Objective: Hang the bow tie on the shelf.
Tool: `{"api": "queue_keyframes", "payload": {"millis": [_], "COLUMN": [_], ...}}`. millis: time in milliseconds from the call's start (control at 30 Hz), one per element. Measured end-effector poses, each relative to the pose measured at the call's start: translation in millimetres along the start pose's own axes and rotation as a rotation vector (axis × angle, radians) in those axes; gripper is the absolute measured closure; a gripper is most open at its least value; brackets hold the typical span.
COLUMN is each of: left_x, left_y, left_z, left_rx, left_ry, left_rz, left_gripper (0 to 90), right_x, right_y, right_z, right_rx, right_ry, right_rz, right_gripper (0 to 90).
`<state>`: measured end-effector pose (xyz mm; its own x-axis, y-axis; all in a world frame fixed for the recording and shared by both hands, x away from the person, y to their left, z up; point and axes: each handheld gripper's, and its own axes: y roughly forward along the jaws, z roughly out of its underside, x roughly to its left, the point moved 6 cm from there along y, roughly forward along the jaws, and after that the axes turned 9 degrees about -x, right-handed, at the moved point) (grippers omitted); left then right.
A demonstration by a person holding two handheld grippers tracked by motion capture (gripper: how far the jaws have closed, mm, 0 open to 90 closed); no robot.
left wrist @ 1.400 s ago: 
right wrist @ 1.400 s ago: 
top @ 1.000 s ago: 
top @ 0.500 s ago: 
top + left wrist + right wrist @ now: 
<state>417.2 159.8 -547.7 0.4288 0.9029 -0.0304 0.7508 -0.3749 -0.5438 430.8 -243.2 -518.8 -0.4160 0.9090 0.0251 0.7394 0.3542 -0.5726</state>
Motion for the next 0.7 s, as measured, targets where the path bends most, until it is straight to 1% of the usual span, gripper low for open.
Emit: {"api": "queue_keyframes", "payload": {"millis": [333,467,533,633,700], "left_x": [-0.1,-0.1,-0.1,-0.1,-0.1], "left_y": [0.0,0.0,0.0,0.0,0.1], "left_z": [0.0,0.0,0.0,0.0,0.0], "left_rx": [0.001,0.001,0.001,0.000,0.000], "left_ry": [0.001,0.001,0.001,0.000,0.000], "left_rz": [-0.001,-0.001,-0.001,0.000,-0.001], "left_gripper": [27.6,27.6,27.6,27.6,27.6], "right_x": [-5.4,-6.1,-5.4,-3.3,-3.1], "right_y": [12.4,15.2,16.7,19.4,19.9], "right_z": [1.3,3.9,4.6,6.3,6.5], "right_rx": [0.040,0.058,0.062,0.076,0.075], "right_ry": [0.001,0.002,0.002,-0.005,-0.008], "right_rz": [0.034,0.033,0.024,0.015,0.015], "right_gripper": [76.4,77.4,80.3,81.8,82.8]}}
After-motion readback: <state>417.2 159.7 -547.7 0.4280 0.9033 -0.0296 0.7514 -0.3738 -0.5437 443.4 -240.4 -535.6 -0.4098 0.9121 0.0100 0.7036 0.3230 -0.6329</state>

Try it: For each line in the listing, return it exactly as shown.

Response for this exercise:
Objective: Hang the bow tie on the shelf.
Tool: `{"api": "queue_keyframes", "payload": {"millis": [_], "COLUMN": [_], ...}}`. millis: time in milliseconds from the call's start (control at 30 Hz), one per element. Measured end-effector poses, each relative to the pose measured at the call's start: translation in millimetres along the start pose's own axes and rotation as a rotation vector (axis × angle, radians) in those axes; gripper is the absolute measured closure; a gripper is most open at its least value; brackets hold the typical span.
COLUMN is each of: left_x, left_y, left_z, left_rx, left_ry, left_rz, left_gripper (0 to 90), right_x, right_y, right_z, right_rx, right_ry, right_rz, right_gripper (0 to 90).
`<state>`: measured end-effector pose (xyz mm; its own x-axis, y-axis; all in a world frame fixed for the recording and shared by both hands, x away from the person, y to their left, z up; point and axes: each handheld gripper's, and its own axes: y roughly forward along the jaws, z roughly out of its underside, x roughly to its left, the point moved 6 cm from there along y, roughly forward along the jaws, and after that the axes turned 9 degrees about -x, right-handed, at the moved point) (grippers omitted); left then right.
A demonstration by a person holding two handheld grippers tracked by motion capture (gripper: how far the jaws have closed, mm, 0 open to 90 closed); no robot.
left wrist @ 1.400 s ago: 
right wrist @ 1.400 s ago: 
top @ 1.000 s ago: 
top @ 0.500 s ago: 
top + left wrist + right wrist @ now: 
<state>417.2 159.8 -547.7 0.4288 0.9029 -0.0304 0.7508 -0.3749 -0.5438 430.8 -243.2 -518.8 -0.4160 0.9090 0.0251 0.7394 0.3542 -0.5726</state>
Motion for the next 0.7 s, as measured, targets where the path bends most, until it is straight to 1% of the usual span, gripper low for open.
Emit: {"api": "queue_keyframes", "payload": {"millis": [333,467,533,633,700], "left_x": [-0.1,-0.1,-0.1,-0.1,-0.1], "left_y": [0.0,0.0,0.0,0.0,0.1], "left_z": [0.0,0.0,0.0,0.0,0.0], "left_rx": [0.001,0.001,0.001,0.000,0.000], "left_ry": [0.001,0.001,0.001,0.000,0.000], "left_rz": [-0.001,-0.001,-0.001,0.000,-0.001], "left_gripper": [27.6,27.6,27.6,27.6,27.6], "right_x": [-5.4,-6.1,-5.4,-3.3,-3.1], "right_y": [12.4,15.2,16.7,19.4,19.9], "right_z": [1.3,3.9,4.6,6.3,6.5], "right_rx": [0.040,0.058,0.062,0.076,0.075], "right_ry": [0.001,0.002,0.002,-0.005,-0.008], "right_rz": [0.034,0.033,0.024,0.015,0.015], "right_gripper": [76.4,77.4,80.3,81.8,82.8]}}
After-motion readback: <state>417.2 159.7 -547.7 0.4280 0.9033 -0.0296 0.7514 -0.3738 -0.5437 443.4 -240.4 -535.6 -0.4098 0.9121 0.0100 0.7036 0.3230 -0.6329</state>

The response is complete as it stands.